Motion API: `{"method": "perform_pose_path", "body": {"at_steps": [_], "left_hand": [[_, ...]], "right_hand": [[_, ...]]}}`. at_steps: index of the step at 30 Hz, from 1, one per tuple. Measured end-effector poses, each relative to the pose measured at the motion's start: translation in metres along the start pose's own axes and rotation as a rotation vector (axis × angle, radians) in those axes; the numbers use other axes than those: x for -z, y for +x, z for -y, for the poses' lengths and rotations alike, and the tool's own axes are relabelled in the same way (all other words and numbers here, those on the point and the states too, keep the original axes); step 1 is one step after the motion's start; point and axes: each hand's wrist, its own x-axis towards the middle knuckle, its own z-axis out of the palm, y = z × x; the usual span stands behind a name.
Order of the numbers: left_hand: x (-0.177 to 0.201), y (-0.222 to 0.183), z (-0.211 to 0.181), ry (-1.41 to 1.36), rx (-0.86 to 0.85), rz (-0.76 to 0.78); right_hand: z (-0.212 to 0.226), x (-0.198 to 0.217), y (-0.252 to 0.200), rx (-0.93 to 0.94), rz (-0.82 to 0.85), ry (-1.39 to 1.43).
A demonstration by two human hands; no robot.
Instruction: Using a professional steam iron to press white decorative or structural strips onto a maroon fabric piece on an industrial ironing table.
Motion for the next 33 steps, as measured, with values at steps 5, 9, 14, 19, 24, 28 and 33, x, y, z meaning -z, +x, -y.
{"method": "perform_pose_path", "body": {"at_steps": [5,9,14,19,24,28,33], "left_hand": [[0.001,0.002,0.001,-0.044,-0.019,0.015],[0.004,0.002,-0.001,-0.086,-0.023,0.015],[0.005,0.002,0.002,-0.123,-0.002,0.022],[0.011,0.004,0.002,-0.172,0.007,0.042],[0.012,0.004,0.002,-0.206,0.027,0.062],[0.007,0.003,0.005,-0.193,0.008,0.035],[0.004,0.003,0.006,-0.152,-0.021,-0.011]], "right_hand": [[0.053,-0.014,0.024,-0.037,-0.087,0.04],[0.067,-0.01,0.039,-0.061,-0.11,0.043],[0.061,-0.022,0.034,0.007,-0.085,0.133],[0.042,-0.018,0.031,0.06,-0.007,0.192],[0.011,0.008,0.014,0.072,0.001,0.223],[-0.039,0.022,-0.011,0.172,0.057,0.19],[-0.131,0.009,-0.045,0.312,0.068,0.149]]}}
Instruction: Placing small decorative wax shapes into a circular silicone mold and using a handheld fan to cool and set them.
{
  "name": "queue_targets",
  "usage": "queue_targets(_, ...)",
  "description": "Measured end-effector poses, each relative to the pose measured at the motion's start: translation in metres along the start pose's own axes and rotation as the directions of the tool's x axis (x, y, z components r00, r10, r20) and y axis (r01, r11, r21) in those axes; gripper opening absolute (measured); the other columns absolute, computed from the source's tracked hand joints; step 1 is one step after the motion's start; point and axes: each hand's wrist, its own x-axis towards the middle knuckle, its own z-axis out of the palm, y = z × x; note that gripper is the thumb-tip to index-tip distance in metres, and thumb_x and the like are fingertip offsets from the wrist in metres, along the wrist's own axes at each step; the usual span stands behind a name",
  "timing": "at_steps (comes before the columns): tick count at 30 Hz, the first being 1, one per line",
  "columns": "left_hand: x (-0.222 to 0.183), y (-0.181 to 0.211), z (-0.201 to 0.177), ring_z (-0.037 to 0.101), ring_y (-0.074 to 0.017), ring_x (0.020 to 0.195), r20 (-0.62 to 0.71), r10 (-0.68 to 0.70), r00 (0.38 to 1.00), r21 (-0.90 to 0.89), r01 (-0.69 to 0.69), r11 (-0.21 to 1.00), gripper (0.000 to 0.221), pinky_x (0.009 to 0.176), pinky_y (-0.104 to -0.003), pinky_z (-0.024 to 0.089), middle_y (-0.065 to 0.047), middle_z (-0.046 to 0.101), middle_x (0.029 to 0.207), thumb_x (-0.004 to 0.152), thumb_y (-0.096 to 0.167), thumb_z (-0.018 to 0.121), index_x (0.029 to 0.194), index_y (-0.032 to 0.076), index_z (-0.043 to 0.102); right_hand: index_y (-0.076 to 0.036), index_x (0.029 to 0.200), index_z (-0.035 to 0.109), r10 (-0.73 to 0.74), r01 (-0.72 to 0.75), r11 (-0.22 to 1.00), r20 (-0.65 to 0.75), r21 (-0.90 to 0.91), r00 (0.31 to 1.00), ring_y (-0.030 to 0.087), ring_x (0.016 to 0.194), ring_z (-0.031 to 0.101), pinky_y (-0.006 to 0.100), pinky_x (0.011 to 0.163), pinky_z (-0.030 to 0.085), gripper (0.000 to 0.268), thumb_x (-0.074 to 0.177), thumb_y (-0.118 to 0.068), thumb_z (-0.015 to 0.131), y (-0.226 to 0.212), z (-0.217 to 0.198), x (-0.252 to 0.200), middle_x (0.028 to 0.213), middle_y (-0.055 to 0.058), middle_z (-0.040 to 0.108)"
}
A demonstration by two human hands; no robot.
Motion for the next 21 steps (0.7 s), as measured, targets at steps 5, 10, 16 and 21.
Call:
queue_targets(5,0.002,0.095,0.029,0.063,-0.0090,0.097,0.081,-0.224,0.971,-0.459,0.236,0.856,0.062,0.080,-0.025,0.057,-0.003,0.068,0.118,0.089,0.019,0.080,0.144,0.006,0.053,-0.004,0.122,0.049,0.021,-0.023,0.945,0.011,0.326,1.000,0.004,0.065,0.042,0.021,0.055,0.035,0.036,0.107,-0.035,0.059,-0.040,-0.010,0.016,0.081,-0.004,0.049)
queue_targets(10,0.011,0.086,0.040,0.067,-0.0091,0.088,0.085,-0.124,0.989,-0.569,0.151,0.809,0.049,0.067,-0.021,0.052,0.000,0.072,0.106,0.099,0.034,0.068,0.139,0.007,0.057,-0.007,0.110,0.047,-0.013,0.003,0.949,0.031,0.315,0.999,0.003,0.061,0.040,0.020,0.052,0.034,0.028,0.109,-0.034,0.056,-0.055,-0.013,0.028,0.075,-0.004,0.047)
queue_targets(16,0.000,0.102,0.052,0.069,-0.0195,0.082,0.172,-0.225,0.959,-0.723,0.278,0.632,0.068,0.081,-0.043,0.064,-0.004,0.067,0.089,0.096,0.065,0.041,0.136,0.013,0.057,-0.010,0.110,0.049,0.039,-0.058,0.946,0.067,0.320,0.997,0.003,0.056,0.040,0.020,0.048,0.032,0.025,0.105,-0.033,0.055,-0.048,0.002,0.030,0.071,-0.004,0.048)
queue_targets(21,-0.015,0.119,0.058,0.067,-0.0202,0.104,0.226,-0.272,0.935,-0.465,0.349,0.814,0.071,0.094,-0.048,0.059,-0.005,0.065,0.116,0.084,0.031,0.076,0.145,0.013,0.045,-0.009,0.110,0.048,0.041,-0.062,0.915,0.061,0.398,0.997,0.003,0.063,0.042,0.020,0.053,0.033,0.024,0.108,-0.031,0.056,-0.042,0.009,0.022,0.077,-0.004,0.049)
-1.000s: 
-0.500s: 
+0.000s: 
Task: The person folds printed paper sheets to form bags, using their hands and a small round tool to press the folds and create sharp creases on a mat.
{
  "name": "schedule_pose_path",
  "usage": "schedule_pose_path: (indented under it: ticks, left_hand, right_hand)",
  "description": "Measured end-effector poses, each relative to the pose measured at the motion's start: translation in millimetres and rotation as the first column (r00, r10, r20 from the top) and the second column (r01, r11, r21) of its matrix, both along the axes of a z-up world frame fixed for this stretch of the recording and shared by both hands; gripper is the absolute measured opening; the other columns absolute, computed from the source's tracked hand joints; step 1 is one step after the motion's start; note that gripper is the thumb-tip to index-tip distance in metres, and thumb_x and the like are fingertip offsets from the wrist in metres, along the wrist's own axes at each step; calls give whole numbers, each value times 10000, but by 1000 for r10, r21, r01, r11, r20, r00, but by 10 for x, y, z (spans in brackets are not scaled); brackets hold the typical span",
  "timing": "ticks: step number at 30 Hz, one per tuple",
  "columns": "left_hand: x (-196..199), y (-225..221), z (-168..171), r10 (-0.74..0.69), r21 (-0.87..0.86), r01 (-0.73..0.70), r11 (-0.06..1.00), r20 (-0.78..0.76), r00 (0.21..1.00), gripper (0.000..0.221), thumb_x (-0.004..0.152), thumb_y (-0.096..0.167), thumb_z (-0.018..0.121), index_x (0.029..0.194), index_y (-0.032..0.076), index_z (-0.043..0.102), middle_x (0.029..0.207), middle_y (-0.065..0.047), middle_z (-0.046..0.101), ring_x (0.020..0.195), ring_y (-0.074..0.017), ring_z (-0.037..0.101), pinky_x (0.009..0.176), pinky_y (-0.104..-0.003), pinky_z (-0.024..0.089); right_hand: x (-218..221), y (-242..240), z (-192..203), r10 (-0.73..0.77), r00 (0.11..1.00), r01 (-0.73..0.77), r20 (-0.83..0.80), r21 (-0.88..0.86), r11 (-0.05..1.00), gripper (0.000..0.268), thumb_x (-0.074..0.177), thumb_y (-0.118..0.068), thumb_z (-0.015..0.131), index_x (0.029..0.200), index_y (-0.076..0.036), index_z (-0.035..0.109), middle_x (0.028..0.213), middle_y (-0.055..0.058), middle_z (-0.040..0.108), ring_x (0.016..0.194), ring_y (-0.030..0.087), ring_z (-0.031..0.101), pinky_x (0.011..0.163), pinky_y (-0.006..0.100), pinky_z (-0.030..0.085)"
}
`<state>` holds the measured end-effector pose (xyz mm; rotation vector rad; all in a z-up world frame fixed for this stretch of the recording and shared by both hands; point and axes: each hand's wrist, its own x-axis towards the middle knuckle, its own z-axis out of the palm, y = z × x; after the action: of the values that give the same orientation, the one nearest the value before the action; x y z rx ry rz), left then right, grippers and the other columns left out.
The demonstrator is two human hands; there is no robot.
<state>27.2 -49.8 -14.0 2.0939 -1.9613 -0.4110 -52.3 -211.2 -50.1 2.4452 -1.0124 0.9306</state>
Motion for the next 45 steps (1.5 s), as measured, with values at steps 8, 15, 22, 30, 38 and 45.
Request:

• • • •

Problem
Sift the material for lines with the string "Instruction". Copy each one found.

Answer below
Instruction: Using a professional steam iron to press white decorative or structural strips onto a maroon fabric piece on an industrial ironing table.
Instruction: Placing small decorative wax shapes into a circular silicone mold and using a handheld fan to cool and set them.

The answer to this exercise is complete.